6 1. Defendant Has Not Provided a Compelling Justification for Remand.
The Government offers multiple justifications for a remand to the BCNR. First and foremost, a “remand would enable the BCNR, the highest level of administrative review within the Department of the Navy, to consider Mr. Larkin’s challenge to his discharge for the first time.” Mot. for Remand at 2–3. The Government also argues the BCNR is the superior forum for Plaintiff’s claims because the Board can grant broad relief, “including on equitable grounds that this Court may not consider.” Id. at 5. Finally, the Government invokes expediency and efficiency, arguing “a remand now may well ‘lead to a more efficient means of resolving plaintiff’s claim promptly.’” Id. at 6 (quoting Culpepper v. United States, No. 22-410, 2023 WL 124864, at *4 (Fed. Cl. Jan. 6, 2023)). And even if the Board granted partial relief, “remand would still narrow the issues that remain for this Court to resolve.” Id. at 5. The Court does not find these reasons compelling. a. Plaintiff’s Decision to Initially Bring his Claims to the Court of Federal Claims Is Not a Compelling Reason to Remand.

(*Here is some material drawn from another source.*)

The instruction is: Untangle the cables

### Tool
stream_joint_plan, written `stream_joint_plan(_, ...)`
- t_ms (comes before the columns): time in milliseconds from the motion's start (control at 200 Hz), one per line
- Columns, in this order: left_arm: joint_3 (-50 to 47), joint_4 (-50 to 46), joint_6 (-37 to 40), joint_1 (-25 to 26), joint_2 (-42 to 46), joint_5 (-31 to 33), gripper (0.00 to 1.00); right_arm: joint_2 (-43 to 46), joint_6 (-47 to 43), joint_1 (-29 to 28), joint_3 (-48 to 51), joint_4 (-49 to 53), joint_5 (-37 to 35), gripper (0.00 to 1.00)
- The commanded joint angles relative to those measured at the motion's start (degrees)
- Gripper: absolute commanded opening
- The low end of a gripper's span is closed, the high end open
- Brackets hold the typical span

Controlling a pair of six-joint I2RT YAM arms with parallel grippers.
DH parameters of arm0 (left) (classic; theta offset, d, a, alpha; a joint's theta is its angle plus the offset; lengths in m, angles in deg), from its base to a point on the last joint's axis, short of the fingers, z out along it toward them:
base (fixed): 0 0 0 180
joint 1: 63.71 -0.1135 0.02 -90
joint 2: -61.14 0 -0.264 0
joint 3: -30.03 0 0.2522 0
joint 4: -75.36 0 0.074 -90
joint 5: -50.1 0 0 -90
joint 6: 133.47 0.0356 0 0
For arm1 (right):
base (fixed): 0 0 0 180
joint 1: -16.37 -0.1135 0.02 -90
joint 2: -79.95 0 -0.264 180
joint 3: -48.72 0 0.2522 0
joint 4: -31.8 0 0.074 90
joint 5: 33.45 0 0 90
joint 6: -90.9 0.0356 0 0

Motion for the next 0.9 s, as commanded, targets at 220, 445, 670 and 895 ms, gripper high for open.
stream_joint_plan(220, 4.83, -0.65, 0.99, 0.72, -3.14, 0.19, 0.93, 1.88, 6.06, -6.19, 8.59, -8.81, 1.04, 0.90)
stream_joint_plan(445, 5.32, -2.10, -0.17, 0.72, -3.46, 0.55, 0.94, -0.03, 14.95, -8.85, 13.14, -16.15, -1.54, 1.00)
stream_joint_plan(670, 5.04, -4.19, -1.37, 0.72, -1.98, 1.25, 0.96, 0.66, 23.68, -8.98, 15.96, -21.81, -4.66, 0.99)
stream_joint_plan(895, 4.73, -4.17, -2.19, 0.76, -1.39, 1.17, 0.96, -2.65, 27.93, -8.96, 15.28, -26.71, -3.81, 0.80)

It may often be appropriate to grant a request to remand for initial review by a military correction board but there should be no presumption that remand is proper. “[S]ince their creation, the correction boards have been regarded as a permissive administrative remedy,” and “an application to a correction board is therefore not a mandatory prerequisite to filing a Tucker Act suit challenging [a] discharge.” Martinez, 333 F.3d at 1304 (first citing Richey v. United States, 322 F.3d 1317, 1325 (Fed. Cir. 2003); and then citing Heisig v. United States, 719 F.2d 1153, 1155 (Fed. Cir. 1983)). It is well established—and Defendant concedes—that “there is generally no requirement that a plaintiff exhaust administrative remedies with the applicable correction board before filing suit in this Court.” Mot. for Remand at 3. See also Antonellis v. United States, 723 F.3d 1328, 1333 (Fed. Cir. 2013) (citing Heisig, 719 F.2d at 1155).

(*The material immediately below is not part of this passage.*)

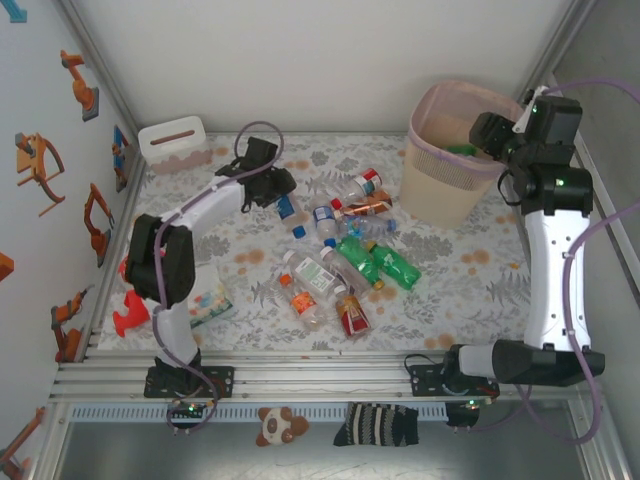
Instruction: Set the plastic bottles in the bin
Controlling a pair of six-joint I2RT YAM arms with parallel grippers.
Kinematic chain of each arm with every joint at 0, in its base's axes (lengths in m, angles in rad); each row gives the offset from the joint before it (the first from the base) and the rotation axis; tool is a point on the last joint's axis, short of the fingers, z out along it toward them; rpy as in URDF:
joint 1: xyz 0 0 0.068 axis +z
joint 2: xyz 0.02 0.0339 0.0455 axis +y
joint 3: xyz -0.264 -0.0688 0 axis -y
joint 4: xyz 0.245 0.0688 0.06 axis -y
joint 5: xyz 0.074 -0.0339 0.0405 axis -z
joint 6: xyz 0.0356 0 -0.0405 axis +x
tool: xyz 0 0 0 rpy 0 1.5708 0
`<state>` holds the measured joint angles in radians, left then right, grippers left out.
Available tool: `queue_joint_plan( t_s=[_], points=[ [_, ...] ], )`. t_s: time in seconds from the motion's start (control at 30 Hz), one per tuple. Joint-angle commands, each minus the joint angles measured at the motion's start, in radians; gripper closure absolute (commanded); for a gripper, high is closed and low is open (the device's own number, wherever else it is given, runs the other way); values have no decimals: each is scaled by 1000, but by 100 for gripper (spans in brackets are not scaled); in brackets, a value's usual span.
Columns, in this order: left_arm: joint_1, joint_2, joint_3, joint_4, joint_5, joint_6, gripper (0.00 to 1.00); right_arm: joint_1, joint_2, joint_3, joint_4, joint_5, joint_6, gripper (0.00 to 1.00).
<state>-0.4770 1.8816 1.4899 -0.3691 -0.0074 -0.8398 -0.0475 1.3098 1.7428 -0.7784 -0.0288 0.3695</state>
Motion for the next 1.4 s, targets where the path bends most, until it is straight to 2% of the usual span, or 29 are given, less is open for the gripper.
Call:
queue_joint_plan(
  t_s=[0.0,0.27,0.4,0.53,0.7,0.8,1.03,1.2,1.37],
  points=[
    [-1,-108,-68,149,35,69,50,-5,-54,-55,126,-133,-31,26],
    [-7,-335,-215,373,167,156,51,-5,-148,-222,344,-505,-49,29],
    [-11,-451,-277,483,266,232,50,0,-163,-302,494,-720,-7,31],
    [-14,-532,-313,595,420,281,49,37,-173,-365,632,-842,36,31],
    [-26,-584,-319,723,615,284,48,156,-185,-417,741,-903,6,30],
    [-39,-598,-315,798,685,263,47,253,-183,-424,758,-917,-36,28],
    [-76,-601,-285,947,790,208,48,460,-126,-443,887,-899,-36,25],
    [-105,-602,-267,1005,845,180,47,538,-76,-418,889,-880,-86,21],
    [-125,-609,-259,1023,875,179,47,578,-23,-398,881,-926,-105,19]
  ],
)
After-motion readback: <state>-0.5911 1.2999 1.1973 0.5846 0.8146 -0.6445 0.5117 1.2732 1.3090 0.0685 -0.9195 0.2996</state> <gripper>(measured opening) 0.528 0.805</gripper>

Still, “typically, if suit is filed just in the [Court of Federal Claims], that court will require resort to a Corrections Board while the matter remains pending in that court.” Antonellis, 723 F.3d at 1333 (quoting Richey, 322 F.3d at 1323) (alteration in original). As Defendant points out, “this Court has repeatedly found substantial and legitimate reasons to remand so that the board may conduct . . . review in the first instance and reconsider the challenged action.” Mot. for Remand at 3 (first citing Lohmann v. United States, 154 Fed. Cl. 355, 359–60 (2021); then citing Wolfing v. United States, 144 Fed. Cl. 516, 518 (2019); then citing Culpepper, 2023 WL 124864, at *3; and then citing Lancaster, 2022 WL 3100430, at *1).
But this pattern does not mean the Court should always remand to a correction board for review in the first instance. Otherwise, the Court imposes a de facto requirement that plaintiffs exhaust their administrative remedies before a correction board, which the Court may not do— either explicitly or implicitly. See Clyde v. United States, 80 U.S. 38, 39 (1871); Soriano v. United States, 352 U.S. 270, 276 (1957). In Clyde, the U.S. Supreme Court struck down a court rule created by the then-nascent Court of Claims requiring parties to present their claims to an executive department before suing in the Court. 80 U.S. at 39. The rule improperly “required the claimant to do what the acts giving the court jurisdiction did not require him to do before it 7 would assume jurisdiction of his case.” Id. And in Soriano, the Supreme Court held the Tucker Act does not impose an administrative exhaustion requirement, admonishing that “limitations and conditions upon which the Government consents to be sued must be strictly observed and exceptions thereto are not to be implied.” 352 U.S. at 276. “[T]he Tucker Act strictly define[s] the class of cases in which Congress consented to suit against the sovereign,” and “courts [are] not empowered to engraft additional limitations on the Court of Claims’ exercise of its jurisdiction.” Martinez, 333 F.3d at 1306 (citing Soriano, 352 U.S. at 276). Just as the Court cannot skirt its jurisdiction with a court rule, it may not engraft additional limitations on its jurisdiction by reflexively remanding claims to a correction board in the first instance.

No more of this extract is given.